In this book, I analyse the process of the economic development of Polish lands and put it in the context of ideas of modernization and economic policies that aimed at catching up with the West and were organized by the Polish state (or political elites) or designed by the partitioning countries. The starting date of the analysis is the date of the first partition of Poland (the process of partitioning, started in 1772, was finished in the next 20 years and resulted in the collapse of Poland and its disappearance from European maps for the next 123 years); the closing date is the date of Poland’s accession to the European Union.
Polish modernization attempts and modernization policies (i.e. performed by the Polish state and/or on territories inhabited by the Polish ethnic majority) in the last two centuries had a diverse character.
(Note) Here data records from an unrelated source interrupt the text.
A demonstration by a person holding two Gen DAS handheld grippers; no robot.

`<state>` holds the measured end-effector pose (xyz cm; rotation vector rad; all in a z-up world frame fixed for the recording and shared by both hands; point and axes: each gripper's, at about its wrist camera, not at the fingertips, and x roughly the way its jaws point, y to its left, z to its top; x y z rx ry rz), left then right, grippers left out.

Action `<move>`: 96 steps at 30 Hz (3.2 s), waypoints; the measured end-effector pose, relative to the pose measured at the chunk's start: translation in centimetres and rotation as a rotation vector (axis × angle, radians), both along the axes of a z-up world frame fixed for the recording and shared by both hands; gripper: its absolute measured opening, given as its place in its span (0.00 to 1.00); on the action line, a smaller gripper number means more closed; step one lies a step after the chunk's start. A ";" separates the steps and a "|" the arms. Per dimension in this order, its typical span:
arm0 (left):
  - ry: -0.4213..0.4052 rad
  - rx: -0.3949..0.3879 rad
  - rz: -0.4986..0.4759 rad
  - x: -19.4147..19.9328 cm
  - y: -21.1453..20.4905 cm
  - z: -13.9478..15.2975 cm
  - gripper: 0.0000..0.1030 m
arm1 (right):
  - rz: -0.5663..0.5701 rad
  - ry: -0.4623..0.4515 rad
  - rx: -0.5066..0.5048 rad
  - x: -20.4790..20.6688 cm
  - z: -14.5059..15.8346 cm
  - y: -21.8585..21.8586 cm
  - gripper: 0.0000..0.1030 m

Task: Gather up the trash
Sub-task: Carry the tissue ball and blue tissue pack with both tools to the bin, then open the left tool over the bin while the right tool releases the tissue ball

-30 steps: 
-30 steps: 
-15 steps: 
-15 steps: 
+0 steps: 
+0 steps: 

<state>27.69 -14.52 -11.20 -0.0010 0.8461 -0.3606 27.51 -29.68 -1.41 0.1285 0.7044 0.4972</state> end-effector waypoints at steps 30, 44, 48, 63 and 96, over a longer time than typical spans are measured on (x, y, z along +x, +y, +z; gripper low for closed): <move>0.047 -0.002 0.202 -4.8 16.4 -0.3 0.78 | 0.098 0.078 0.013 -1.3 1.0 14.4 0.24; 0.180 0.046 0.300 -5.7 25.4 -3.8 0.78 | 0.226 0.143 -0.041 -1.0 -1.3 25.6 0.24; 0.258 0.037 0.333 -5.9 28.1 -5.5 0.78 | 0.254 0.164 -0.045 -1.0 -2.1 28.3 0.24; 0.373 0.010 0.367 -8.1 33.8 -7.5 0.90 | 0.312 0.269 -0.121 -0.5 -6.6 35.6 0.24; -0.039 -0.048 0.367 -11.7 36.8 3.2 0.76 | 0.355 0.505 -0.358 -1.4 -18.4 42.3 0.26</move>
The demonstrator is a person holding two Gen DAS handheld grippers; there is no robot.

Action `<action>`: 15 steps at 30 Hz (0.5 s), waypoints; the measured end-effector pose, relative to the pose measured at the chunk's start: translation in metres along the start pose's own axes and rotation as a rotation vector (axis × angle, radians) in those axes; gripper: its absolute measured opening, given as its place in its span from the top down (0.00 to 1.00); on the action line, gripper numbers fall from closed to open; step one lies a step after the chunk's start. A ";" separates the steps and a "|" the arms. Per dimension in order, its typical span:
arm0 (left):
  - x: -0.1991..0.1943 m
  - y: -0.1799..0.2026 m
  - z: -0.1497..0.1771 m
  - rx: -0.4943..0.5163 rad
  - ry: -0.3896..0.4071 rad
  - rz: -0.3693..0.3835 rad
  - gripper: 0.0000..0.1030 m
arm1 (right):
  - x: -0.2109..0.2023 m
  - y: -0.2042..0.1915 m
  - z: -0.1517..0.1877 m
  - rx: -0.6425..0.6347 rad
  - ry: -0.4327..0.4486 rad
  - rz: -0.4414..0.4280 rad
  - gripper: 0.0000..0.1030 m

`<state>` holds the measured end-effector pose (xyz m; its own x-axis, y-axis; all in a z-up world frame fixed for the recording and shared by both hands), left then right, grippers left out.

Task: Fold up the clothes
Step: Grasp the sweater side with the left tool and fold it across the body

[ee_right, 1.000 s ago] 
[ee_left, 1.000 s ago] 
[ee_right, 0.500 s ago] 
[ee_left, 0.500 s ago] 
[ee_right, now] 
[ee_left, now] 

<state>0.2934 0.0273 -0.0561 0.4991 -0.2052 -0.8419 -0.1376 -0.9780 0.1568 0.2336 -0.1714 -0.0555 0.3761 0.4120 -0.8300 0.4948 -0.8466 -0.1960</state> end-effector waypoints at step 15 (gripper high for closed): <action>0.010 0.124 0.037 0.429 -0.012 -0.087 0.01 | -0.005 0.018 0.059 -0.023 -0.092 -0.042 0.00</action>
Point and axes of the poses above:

They were statist or anti-statist; focused on just building factories or on establishing modern institutions; those which resulted in narrow-minded plans of political elites (to protect their social status); and those established as an indirect effect of social and political revolutions and transitions. Some of them may be interpreted as the emanation of a political will (of the nation or a social group), while others were simply the delayed imitation or application of external solutions. Some notable successes in convergence were/are observed as a result of implementing some of them, while others resulted in failures.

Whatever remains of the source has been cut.